Was he naughty or too much the business man?


----------



## Booral121 (Jan 6, 2019)

Whytey said:


> Dunno, probably before my time.....
> Was he naughty or too much the business man?


Shouldn't get banned for any of them


----------



## Henry the Hermit (Jun 2, 2010)

crazyslingshot said:


> Just found GZK-CHINA was banned. I learnt much from him. just curious, why was he banned?


He was banned 3 years ago. I did not ban him, so do not know the reason, but at the time, Forum rules did not permit advertising by non-Vendors, and GZK was a prolific rule breaker in that regard.


----------



## Henry the Hermit (Jun 2, 2010)

Booral121 said:


> Probably speaking truths it's frowned upon here 🤣🤣🎯


Would you care to cite some instances of truth suppression on this forum?


----------



## Booral121 (Jan 6, 2019)

Henry the Hermit said:


> Would you care to cite some instances of truth suppression on this forum?


I can't be bothered with that bud no 🤣🤣🤣 are you mental I mean come on if you never seen any instances your a liar .ban me I don't give a 💩


----------



## Henry the Hermit (Jun 2, 2010)

Booral121 said:


> I can't be bothered with that bud no 🤣🤣🤣 are you mental I mean come on if you never seen any instances your a liar .ban me I don't give a 💩


That's what I thought you would reply. You can't be bothered to back up your accusations.


----------



## cromag (Jan 17, 2021)

I've not seen much moderation here that was uncalled for , especially when compared to other forums.


----------



## Valery (Jan 2, 2020)

cromag said:


> I've not seen much moderation here that was uncalled for , especially when compared to other forums.


Moreover, I am sometimes surprised at the patience of moderators. However, the participants here are also adequate people. So if someone was banned, there must have been a good reason.


----------



## S.S. sLinGeR (Oct 17, 2013)

Booral121 said:


> I can't be bothered with that bud no 🤣🤣🤣 are you mental I mean come on if you never seen any instances your a liar .ban me I don't give a 💩


It’s about time we grow up on this forum.
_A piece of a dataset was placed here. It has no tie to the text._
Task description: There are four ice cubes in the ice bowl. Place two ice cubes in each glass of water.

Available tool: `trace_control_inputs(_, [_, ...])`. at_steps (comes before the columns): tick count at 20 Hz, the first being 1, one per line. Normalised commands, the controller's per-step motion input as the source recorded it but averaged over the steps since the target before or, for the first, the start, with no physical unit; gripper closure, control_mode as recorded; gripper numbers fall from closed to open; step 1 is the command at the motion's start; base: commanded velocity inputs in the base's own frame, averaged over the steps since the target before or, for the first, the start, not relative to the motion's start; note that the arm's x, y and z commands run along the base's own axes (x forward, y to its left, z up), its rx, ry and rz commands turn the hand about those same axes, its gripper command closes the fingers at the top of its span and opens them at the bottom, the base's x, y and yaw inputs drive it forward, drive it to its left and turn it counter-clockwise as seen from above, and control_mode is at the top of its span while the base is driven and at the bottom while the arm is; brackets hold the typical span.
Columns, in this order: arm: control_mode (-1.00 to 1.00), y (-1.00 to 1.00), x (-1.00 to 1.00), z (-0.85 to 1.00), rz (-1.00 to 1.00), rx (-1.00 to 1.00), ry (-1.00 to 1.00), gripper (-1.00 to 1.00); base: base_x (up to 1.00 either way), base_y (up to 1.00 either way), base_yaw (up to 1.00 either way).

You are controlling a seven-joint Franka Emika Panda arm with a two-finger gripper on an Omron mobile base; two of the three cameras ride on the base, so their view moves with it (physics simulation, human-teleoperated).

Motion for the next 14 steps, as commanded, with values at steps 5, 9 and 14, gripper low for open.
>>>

We come here for fun and to relax. Take this nonsense elsewhere booral. You make a lot of snide comments all over. I know many who have tried to befriend you and you just don’t get it! Now I hate being on a public forum like this but your out of control. Take a step back and realize something we are here for slingshots. Didn’t your mom teach you “if you have nothing nice to say then say nothing at all”?? Just cut it out already. Enjoy the sport and learn to zip it.( Im sorry if this is out of line and if it is then remove it moderators). Have a great day and keep shooting everyone!
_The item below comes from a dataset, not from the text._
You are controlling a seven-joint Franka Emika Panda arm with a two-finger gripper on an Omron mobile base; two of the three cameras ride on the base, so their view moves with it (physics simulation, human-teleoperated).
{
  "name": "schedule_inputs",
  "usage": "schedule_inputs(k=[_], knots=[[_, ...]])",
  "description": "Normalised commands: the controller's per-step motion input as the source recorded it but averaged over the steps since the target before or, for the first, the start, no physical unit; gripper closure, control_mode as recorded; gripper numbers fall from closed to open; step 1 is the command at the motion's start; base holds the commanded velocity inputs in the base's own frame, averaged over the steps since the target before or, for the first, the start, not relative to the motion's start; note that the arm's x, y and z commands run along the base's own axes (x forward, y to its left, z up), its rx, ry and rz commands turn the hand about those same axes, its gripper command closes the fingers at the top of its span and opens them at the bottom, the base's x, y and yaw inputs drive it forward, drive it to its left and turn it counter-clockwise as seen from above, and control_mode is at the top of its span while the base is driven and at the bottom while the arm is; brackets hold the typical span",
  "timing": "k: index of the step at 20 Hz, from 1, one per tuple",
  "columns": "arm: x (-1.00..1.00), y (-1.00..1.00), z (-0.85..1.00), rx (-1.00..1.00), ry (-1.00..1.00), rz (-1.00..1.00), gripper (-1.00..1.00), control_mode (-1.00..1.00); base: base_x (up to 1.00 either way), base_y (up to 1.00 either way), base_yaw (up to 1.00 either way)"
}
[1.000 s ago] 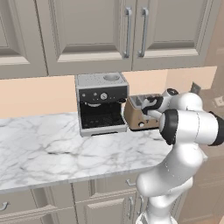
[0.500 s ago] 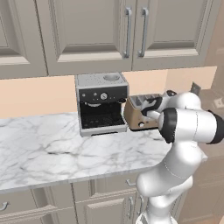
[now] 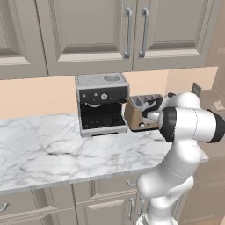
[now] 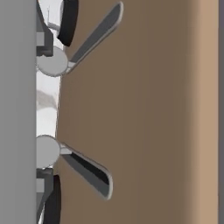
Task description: Start the toaster. Once the lever pops up, take the bread to the plate on the dining counter.
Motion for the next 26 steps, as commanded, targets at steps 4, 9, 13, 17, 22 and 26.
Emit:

and FYI everyone wants to like you Booral but your making it hard.


----------



## Slide-Easy (Aug 16, 2020)

Booral121 said:


> I can't be bothered with that bud no 🤣🤣🤣 are you mental I mean come on if you never seen any instances your a liar .ban me I don't give a 💩


Easy now! There is no need for all that fan-danny and no need to treat Henry that way. You have marketed your forks here with no foolishness. No need to start it now. Strive to be a Gentleman. Self control is one of the most basic of life's many lessons. There is much kindness here and it is a two way street.

_Understand?_ .......and I'm not even a moderator.


----------



## Slide-Easy (Aug 16, 2020)

S.S. sLinGeR said:


> It’s about time we grow up on this forum. We come here for fun and to relax. Take this nonsense elsewhere boral. You make a lot of snide comments all over. I know many who have tried to befriend you and you just don’t get it! Now I hate being on a public forum like this but your out of control. Take a step back and realize something we are here for slingshots. Didn’t your mom teach you “if you have nothing nice to say then say nothing at all”?? Just cut it out already. Enjoy the sport and learn to zip it.( Im sorry if this is out of line and it it is then remove it moderators). Have a great day and keep shooting everyone!
> 
> and FYI everyone wants to like you Boral but your making it hard.


HEAR!!! HEAR!!!!


----------



## treefork (Feb 1, 2010)

Henry 
You're service to this slingshot community is greatly appreciated . Your service to this country's military is greatly appreciated . Thank you Henry !


----------



## S.S. sLinGeR (Oct 17, 2013)

treefork said:


> Henry
> You're service to this slingshot community is greatly appreciated . Your service to this country's military is greatly appreciated . Thank you Henry !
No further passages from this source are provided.